INPUT DATA:
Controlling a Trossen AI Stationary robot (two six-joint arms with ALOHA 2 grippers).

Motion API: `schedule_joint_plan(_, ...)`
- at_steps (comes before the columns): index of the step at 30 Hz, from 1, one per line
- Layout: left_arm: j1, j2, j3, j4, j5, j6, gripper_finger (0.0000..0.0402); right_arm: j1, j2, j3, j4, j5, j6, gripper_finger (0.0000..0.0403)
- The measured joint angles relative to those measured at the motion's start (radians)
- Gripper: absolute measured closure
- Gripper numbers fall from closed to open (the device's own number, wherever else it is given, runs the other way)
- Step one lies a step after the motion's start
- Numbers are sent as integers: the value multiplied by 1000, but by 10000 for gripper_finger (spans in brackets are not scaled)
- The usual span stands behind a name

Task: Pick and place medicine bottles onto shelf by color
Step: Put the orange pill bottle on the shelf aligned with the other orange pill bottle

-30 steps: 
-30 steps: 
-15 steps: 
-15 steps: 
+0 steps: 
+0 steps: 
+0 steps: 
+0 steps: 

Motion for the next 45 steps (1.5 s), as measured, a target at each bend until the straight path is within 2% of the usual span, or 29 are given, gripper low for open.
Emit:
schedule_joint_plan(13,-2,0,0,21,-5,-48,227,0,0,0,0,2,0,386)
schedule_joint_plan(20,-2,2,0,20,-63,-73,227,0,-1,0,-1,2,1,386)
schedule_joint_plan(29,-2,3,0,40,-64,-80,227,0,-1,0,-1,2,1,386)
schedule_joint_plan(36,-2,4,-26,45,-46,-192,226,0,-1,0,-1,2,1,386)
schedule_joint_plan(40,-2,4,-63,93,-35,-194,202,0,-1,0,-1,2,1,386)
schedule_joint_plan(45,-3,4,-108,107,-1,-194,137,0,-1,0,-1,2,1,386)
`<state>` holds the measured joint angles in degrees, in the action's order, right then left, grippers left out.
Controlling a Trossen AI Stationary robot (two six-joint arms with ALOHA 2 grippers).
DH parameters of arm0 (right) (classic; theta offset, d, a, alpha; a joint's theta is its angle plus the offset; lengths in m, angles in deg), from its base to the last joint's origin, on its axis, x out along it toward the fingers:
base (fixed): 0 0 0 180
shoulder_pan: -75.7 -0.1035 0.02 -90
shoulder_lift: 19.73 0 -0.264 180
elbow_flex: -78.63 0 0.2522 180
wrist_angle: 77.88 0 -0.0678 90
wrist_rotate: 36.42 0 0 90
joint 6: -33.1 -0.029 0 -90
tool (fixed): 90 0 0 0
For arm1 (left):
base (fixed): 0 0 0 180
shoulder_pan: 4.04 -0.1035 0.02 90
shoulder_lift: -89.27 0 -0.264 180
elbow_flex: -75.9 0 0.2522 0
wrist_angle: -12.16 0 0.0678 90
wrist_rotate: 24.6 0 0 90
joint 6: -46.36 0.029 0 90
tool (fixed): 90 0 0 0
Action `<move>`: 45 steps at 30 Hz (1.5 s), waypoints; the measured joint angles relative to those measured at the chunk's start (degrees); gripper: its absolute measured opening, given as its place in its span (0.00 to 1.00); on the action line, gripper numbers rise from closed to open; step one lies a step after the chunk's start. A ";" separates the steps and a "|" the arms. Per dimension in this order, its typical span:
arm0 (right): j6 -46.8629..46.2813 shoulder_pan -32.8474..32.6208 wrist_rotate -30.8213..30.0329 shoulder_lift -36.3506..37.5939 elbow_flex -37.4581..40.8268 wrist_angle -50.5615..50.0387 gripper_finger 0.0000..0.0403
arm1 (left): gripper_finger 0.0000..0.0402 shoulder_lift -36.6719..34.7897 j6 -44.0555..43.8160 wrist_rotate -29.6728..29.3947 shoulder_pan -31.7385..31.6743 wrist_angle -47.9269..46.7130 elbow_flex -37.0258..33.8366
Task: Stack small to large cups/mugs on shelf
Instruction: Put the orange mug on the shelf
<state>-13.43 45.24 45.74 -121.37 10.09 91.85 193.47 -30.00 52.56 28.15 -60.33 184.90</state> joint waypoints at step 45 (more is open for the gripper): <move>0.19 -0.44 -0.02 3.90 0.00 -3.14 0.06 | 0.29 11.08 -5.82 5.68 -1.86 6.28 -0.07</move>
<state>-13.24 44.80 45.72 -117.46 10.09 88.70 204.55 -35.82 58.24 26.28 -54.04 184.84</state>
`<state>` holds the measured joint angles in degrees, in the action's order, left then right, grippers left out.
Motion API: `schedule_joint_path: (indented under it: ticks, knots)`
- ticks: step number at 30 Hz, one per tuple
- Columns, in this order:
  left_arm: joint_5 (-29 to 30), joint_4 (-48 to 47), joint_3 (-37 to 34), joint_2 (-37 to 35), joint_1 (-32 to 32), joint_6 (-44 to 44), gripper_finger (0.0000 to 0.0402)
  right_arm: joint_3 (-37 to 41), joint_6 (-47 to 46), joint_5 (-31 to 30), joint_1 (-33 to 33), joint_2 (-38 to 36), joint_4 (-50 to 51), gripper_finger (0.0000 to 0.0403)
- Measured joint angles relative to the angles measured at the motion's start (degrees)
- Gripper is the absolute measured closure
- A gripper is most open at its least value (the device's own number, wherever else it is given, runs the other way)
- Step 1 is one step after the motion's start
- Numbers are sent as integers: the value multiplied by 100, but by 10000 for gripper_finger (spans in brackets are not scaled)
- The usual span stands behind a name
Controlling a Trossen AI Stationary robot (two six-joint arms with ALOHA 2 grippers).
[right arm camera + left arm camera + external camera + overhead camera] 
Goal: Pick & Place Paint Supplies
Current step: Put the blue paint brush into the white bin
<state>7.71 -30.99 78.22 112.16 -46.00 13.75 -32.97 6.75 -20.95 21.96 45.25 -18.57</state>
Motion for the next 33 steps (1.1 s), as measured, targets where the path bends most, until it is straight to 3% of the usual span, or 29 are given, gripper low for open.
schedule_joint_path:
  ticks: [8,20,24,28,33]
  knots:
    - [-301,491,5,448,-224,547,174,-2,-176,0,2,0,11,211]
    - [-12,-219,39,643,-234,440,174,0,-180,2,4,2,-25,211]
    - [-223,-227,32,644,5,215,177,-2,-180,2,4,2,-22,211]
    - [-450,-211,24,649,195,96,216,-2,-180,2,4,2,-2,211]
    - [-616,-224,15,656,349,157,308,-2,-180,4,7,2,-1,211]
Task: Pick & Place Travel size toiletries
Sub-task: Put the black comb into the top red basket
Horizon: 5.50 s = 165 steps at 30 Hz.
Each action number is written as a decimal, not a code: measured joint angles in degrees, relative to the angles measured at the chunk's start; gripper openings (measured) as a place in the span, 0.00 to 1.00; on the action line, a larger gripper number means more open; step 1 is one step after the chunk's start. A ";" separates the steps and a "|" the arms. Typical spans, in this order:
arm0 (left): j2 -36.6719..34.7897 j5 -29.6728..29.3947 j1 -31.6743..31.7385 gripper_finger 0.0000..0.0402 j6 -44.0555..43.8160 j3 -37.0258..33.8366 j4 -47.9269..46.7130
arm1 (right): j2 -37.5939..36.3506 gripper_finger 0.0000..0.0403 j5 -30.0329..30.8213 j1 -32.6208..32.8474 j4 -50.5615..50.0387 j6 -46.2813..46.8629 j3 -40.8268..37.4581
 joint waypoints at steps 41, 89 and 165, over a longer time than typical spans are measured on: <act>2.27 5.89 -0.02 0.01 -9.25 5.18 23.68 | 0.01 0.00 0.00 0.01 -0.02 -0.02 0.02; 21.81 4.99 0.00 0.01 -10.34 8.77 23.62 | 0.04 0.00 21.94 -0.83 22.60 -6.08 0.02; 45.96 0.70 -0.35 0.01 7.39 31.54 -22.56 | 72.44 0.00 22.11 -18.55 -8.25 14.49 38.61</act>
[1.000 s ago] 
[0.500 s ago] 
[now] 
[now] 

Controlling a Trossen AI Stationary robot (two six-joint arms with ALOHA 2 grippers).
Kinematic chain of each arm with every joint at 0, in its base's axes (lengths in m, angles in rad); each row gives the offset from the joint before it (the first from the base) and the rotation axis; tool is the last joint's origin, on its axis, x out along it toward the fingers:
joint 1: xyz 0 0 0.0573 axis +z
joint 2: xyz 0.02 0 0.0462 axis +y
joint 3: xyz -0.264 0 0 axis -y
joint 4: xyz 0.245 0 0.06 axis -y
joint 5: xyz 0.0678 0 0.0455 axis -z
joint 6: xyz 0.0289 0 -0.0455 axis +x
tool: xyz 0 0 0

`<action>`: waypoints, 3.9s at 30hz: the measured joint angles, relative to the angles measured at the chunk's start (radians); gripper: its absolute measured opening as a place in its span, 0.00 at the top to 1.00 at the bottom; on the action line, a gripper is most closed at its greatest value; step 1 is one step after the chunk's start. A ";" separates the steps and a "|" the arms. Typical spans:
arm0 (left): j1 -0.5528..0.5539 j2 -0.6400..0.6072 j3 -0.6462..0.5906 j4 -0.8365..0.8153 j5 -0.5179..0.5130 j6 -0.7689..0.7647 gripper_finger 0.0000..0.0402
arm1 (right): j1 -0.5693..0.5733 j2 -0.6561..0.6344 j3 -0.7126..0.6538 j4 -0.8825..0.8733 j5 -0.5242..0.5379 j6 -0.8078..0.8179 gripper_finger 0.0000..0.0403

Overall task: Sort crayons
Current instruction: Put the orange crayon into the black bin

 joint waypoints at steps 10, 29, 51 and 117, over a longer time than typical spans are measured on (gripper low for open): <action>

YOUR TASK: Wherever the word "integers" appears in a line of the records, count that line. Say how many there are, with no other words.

SOLUTION TO THE PROBLEM: 2